- _Exercise requirements_:
The entries should be written out again exactly as they read.

- _Data for analysis_:
* * * *
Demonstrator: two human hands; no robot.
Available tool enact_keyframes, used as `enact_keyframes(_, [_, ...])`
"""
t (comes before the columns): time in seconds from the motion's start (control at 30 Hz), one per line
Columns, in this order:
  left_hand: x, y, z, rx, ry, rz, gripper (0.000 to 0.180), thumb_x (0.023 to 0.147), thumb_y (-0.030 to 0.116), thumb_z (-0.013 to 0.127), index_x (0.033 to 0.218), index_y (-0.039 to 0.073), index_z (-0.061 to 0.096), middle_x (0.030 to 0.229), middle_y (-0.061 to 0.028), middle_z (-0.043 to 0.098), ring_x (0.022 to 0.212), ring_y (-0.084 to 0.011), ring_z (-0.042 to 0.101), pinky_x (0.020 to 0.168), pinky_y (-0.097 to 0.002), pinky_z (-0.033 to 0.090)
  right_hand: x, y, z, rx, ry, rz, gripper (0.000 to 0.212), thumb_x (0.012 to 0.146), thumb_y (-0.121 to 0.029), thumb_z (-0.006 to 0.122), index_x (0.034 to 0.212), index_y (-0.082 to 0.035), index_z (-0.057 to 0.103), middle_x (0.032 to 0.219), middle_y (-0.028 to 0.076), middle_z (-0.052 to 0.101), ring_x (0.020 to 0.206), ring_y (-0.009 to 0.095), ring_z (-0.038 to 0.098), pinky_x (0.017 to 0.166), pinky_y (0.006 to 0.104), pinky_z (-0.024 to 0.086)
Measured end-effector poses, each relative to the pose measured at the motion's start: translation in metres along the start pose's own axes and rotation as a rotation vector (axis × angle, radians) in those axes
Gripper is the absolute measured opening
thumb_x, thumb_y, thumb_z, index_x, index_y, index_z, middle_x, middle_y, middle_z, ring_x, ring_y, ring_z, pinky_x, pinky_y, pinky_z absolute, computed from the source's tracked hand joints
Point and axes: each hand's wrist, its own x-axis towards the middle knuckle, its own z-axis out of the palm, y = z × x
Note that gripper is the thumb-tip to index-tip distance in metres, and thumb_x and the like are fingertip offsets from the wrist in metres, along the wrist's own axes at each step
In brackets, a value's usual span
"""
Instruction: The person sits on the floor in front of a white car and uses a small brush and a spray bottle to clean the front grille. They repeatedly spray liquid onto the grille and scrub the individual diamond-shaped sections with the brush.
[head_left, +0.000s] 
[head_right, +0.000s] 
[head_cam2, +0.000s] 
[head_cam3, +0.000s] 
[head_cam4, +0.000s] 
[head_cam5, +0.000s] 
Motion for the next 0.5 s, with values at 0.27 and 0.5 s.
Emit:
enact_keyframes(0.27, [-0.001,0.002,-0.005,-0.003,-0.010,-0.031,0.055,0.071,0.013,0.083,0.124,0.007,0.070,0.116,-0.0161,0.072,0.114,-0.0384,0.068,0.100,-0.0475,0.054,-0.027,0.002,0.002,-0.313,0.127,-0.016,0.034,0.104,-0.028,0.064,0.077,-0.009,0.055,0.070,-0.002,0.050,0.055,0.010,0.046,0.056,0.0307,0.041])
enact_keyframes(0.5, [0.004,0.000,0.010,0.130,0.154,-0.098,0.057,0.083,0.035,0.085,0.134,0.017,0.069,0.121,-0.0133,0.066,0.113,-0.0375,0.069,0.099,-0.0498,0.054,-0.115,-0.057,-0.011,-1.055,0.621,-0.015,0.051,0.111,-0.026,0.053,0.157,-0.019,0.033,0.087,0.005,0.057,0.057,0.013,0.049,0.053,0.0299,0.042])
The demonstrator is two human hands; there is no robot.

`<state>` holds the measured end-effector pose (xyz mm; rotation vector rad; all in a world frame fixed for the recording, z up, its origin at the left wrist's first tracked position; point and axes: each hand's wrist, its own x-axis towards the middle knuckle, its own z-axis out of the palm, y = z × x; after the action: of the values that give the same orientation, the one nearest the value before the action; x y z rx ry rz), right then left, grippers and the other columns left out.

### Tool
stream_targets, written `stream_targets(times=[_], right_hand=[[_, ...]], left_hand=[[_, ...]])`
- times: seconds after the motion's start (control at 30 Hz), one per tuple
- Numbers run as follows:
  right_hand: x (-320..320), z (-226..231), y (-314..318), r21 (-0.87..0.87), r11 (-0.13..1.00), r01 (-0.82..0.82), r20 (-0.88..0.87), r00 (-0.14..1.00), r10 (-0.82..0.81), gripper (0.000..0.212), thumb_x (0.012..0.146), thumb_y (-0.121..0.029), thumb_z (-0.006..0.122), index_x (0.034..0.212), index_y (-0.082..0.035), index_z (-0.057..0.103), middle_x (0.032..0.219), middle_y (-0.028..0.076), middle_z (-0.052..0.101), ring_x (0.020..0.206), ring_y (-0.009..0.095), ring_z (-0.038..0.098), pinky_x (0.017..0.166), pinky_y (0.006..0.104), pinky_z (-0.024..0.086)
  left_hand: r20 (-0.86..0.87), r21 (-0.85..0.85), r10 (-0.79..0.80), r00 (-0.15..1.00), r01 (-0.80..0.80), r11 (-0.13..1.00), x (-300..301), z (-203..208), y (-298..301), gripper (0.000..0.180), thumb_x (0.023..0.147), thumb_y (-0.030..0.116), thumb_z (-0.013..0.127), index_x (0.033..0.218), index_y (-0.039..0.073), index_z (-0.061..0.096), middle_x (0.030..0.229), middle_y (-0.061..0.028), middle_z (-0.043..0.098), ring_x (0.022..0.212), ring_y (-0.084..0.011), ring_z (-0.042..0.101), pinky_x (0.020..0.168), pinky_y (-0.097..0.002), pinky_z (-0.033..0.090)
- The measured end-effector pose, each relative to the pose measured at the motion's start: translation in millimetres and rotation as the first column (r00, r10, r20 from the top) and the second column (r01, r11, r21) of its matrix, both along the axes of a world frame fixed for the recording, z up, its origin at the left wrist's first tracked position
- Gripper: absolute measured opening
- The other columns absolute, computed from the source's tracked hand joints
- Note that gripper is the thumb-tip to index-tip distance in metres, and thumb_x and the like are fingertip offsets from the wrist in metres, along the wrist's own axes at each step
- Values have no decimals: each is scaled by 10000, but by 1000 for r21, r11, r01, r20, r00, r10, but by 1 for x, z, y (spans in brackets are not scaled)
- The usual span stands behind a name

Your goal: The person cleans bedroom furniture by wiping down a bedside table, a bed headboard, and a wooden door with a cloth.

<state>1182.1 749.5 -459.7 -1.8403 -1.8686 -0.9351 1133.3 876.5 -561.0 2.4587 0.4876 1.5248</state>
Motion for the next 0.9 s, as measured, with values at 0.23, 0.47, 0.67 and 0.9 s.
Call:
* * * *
- _Solved exercise_:
Demonstrator: two human hands; no robot.
Available tool enact_keyframes, used as `enact_keyframes(_, [_, ...])`
"""
t (comes before the columns): time in seconds from the motion's start (control at 30 Hz), one per line
Columns, in this order:
  left_hand: x, y, z, rx, ry, rz, gripper (0.000 to 0.180), thumb_x (0.023 to 0.147), thumb_y (-0.030 to 0.116), thumb_z (-0.013 to 0.127), index_x (0.033 to 0.218), index_y (-0.039 to 0.073), index_z (-0.061 to 0.096), middle_x (0.030 to 0.229), middle_y (-0.061 to 0.028), middle_z (-0.043 to 0.098), ring_x (0.022 to 0.212), ring_y (-0.084 to 0.011), ring_z (-0.042 to 0.101), pinky_x (0.020 to 0.168), pinky_y (-0.097 to 0.002), pinky_z (-0.033 to 0.090)
  right_hand: x, y, z, rx, ry, rz, gripper (0.000 to 0.212), thumb_x (0.012 to 0.146), thumb_y (-0.121 to 0.029), thumb_z (-0.006 to 0.122), index_x (0.034 to 0.212), index_y (-0.082 to 0.035), index_z (-0.057 to 0.103), middle_x (0.032 to 0.219), middle_y (-0.028 to 0.076), middle_z (-0.052 to 0.101), ring_x (0.020 to 0.206), ring_y (-0.009 to 0.095), ring_z (-0.038 to 0.098), pinky_x (0.017 to 0.166), pinky_y (0.006 to 0.104), pinky_z (-0.024 to 0.086)
Measured end-effector poses, each relative to the pose measured at the motion's start: translation in metres along the start pose's own axes and rotation as a rotation vector (axis × angle, radians) in those axes
Gripper is the absolute measured opening
thumb_x, thumb_y, thumb_z, index_x, index_y, index_z, middle_x, middle_y, middle_z, ring_x, ring_y, ring_z, pinky_x, pinky_y, pinky_z absolute, computed from the source's tracked hand joints
Point and axes: each hand's wrist, its own x-axis towards the middle knuckle, its own z-axis out of the palm, y = z × x
Note that gripper is the thumb-tip to index-tip distance in metres, and thumb_x and the like are fingertip offsets from the wrist in metres, along the wrist's own axes at each step
In brackets, a value's usual span
"""
Instruction: The person sits on the floor in front of a white car and uses a small brush and a spray bottle to clean the front grille. They repeatedly spray liquid onto the grille and scrub the individual diamond-shaped sections with the brush.
[head_left, +0.000s] 
[head_right, +0.000s] 
[head_cam2, +0.000s] 
[head_cam3, +0.000s] 
[head_cam4, +0.000s] 
[head_cam5, +0.000s] 
Motion for the next 0.5 s, with values at 0.27 and 0.5 s.
Emit:
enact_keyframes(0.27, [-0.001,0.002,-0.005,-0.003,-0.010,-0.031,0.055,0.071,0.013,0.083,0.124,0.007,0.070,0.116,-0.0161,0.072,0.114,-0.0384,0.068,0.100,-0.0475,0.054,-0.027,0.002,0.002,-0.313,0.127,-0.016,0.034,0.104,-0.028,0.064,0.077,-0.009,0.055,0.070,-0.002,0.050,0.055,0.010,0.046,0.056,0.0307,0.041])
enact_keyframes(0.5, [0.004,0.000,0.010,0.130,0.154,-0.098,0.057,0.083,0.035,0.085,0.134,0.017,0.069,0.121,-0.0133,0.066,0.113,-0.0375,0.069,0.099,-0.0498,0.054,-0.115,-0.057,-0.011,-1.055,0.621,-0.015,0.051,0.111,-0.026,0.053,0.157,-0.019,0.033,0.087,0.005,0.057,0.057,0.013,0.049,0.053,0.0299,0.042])
The demonstrator is two human hands; there is no robot.

`<state>` holds the measured end-effector pose (xyz mm; rotation vector rad; all in a world frame fixed for the recording, z up, its origin at the left wrist's first tracked position; point and axes: each hand's wrist, its own x-axis towards the middle knuckle, its own z-axis out of the palm, y = z × x; after the action: of the values that give the same orientation, the one nearest the value before the action; x y z rx ry rz), right then left, grippers and the other columns left out.

### Tool
stream_targets, written `stream_targets(times=[_], right_hand=[[_, ...]], left_hand=[[_, ...]])`
- times: seconds after the motion's start (control at 30 Hz), one per tuple
- Numbers run as follows:
  right_hand: x (-320..320), z (-226..231), y (-314..318), r21 (-0.87..0.87), r11 (-0.13..1.00), r01 (-0.82..0.82), r20 (-0.88..0.87), r00 (-0.14..1.00), r10 (-0.82..0.81), gripper (0.000..0.212), thumb_x (0.012..0.146), thumb_y (-0.121..0.029), thumb_z (-0.006..0.122), index_x (0.034..0.212), index_y (-0.082..0.035), index_z (-0.057..0.103), middle_x (0.032..0.219), middle_y (-0.028..0.076), middle_z (-0.052..0.101), ring_x (0.020..0.206), ring_y (-0.009..0.095), ring_z (-0.038..0.098), pinky_x (0.017..0.166), pinky_y (0.006..0.104), pinky_z (-0.024..0.086)
  left_hand: r20 (-0.86..0.87), r21 (-0.85..0.85), r10 (-0.79..0.80), r00 (-0.15..1.00), r01 (-0.80..0.80), r11 (-0.13..1.00), x (-300..301), z (-203..208), y (-298..301), gripper (0.000..0.180), thumb_x (0.023..0.147), thumb_y (-0.030..0.116), thumb_z (-0.013..0.127), index_x (0.033..0.218), index_y (-0.039..0.073), index_z (-0.061..0.096), middle_x (0.030..0.229), middle_y (-0.061..0.028), middle_z (-0.043..0.098), ring_x (0.022..0.212), ring_y (-0.084..0.011), ring_z (-0.042..0.101), pinky_x (0.020..0.168), pinky_y (-0.097..0.002), pinky_z (-0.033..0.090)
- The measured end-effector pose, each relative to the pose measured at the motion's start: translation in millimetres and rotation as the first column (r00, r10, r20 from the top) and the second column (r01, r11, r21) of its matrix, both along the axes of a world frame fixed for the recording, z up, its origin at the left wrist's first tracked position
- Gripper: absolute measured opening
- The other columns absolute, computed from the source's tracked hand joints
- Note that gripper is the thumb-tip to index-tip distance in metres, and thumb_x and the like are fingertip offsets from the wrist in metres, along the wrist's own axes at each step
- Values have no decimals: each is scaled by 10000, but by 1000 for r21, r11, r01, r20, r00, r10, but by 1 for x, z, y (spans in brackets are not scaled)
- The usual span stands behind a name

Your goal: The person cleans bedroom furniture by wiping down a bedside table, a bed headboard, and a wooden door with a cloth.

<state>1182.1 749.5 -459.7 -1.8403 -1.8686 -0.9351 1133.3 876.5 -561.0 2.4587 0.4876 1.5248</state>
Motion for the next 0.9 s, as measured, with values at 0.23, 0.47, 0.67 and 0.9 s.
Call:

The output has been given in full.